Para Kundi tidak Mampu Beli Gas Bumi

Furqon Ulya Himawan
26/10/2016 00:30
Para Kundi tidak Mampu Beli Gas Bumi
(MI/FURQON ULYA HIMAWAN)

MENTARI sudah sepenggalah, tetapi keberadaannya tak begitu nampak karena tertutup mendung. Gerai maupun showroom gerabah dan keramik di sepanjang Jalan Kasongan, Bantul, Yogyakarta, masih sedikit yang buka. Namun, saat masuk ke perkampungan, para kundi sudah memulai aktivitas mereka. Kasongan merupakan daerah tujuan wisata kerajinan gerabah dan keramik di Yogyakarta. Banyak wisatawan dari dalam maupun luar negeri yang menjajakkan kaki di sini untuk mencari gerabah dan keramik. Selain bertani, mayoritas warganya berprofesi sebagai kundi atau perajin barang yang terbuat dari tanah liat.

Pagi itu, Rudiyanto, 38, sudah menata gerabahnya yang akan dibakar dengan kayu. "Membakar gerabahnya tidak pakai gas," kata Rudiyanto, sambil menunjuk beberapa tumpukan kayu yang ada di depan rumahnya, Kamis (6/10). Menurutnya, mayoritas kundi Kasongan menggunakan kayu untuk membakar gerabah. Hanya sedikit kundi yang menggunakan gas. Bahkan, yang dulunya para kundi menggunakan gas, sekarang beralih lagi memakai kayu bakar. "Harganya mahal dan tidak menutup ongkos produksi," tambahnya.

Di seberang jalan tak jauh dari tempat Rudiyanto, ada tempat kerajinan gerabah yang cukup besar, namanya PT Timboel. Puluhan pekerja terlihat sibuk merampungkan garapannya masing-masing. Beberapa produk yang sudah jadi seperti patung dan gerabah tertata di beberapa ruangan. Tepat di ruang tengah terdapat sebuah tungku besar. Di ruangan lainnya, ada empat tungku yang ukurannya lebih kecil. Tungku-tungku itu ialah tungku pembakaran menggunakan gas. "Tapi tungku-tungku gas ini sudah lama sekali ndongkrok (teronggok), tidak dipakai lagi," kata Pairan, 44, salah satu pekerja kerajinan gerabah dan keramik di PT Timboel.

Dulu, kata Pairan, tungku-tungku gas itu dipakai untuk pembakaran. Sekali pembakaran, satu tungku bisa menghabiskan dua tabung gas isi 50 kg. Namun, semenjak harga gas mahal dan kadang langka, PT Timboel beralih lagi ke tungku tradisonal, yakni pembakaran dengan kayu. "Saya lupa kapan pastinya, yang jelas sudah lama tidak dipakai," imbuh Pairan sambil menunjuk ke tabung-tabung gas isi 50 kg yang juga tergeletak di pojok ruangan. Di pojokan ada sekitar tujuh buah tabung gas menganggur.
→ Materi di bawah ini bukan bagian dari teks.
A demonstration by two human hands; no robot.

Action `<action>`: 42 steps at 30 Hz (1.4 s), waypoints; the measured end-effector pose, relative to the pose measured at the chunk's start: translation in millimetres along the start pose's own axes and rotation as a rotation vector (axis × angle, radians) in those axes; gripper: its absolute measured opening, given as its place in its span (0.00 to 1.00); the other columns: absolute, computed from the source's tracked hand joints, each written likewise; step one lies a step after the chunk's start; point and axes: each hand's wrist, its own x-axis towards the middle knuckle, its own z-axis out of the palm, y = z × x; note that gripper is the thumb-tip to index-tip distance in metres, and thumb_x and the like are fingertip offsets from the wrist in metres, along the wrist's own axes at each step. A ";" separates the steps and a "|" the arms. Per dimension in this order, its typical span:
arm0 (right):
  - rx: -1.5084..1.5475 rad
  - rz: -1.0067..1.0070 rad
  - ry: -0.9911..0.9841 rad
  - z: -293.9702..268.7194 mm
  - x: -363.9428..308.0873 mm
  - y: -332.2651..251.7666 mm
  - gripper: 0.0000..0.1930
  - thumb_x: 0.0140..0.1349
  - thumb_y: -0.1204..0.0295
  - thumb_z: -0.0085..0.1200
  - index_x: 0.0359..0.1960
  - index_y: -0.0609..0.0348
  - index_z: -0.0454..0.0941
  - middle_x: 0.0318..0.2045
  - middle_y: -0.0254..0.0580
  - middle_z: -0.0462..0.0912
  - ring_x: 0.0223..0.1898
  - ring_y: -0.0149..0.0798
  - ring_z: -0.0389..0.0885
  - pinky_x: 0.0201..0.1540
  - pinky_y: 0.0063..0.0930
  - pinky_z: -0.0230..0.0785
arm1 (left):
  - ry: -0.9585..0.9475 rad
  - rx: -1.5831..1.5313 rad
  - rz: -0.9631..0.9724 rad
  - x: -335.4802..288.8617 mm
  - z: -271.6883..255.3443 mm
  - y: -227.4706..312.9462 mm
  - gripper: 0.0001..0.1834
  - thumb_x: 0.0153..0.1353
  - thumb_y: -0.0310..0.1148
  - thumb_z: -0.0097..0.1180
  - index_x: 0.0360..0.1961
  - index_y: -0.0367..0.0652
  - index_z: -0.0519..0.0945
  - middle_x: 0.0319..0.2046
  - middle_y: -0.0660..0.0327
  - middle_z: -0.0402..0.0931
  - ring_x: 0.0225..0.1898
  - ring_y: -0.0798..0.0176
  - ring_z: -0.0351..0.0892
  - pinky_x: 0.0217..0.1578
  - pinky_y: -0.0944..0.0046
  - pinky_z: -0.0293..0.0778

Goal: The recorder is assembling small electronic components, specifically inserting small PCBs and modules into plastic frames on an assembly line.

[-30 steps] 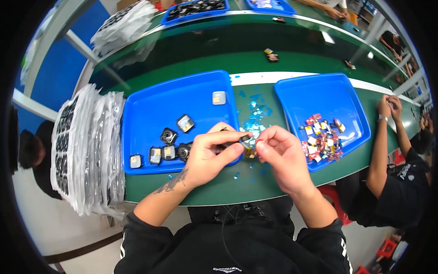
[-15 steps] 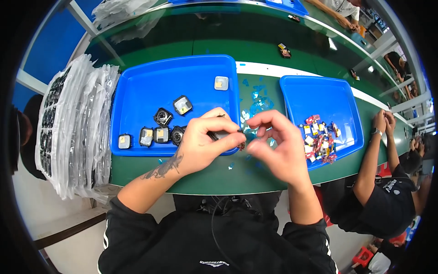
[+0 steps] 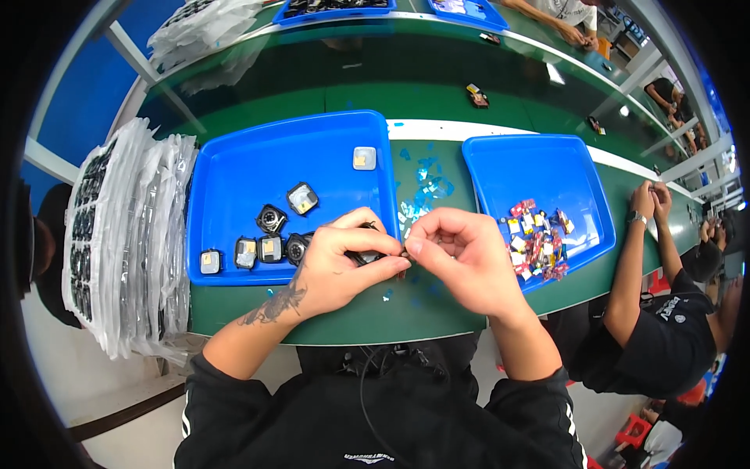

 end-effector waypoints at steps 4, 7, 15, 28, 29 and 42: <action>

Saking lama tak terpakai, banyak debu dan sawang yang menempel. Pemandangan sama juga dijumpai di kantor UPT Gerabah Kasongan. Di situ ada empat tungku gas yang teronggok di ruangan belakang. Kapasitasnya bervariatif, antara 1,5 kubik sampai 6 kubik. Di pojok juga terdapat tujuh tabung gas isi 50 kg yang berdebu dan lama tidak terpakai. "Kami punya lima tungku gas, tapi satu tungku diminta UGM. Dan yang paling besar punya kami (kapasitas 6 kubik) sudah rusak sejak lama," kata Koordinator UPT Gerabah Kasongan, Suwarjo, saat ditemui di kantornya, Jumat (7/10).

Gas tak terbeli
Timbul Raharjo pemilik kerajinan gerabah dan keramik PT Timboel mengakui bahwa gas merupakan sumber energi yang sangat membantu UMKM kecil seperti dirinya dan ratusan perajin lainnya di Kasongan. Pembakaran dengan tungku gas hasilnya lebih bagus dan cepat. "Saya punya beberapa tungku gas dan beberapa tabung gas isi 50 kg untuk pembakaran," ujar Timbul. Namun, Timbul beralih ke kayu bakar lantaran harga gas semakin mahal. Harga tersebut memengaruhi ongkos produksi sehingga menyebabkan harga jual semakin mahal.

Produk keramiknya susah bersaing dengan lainnya. "Dulu harganya cuma Rp125 ribu hingga Rp150 ribu, sekarang sudah mencapai Rp700 ribu. Padahal, harga gerabahnya sama, tapi harga gas terus meningkat. Lalu, saya hentikan karena biaya produksi tidak mendukung. Saya beralih ke kayu lagi," ungkap Timbul. Sementara menggunakan kayu bakar, Timbul hanya mengeluarkan ongkos produksi Rp500 ribu, "Kalau menggunakan tungku gas, ongkos produksinya menjadi Rp2 juta atau tiga kali lipat dibandingkan kayu bakar," jelasnya.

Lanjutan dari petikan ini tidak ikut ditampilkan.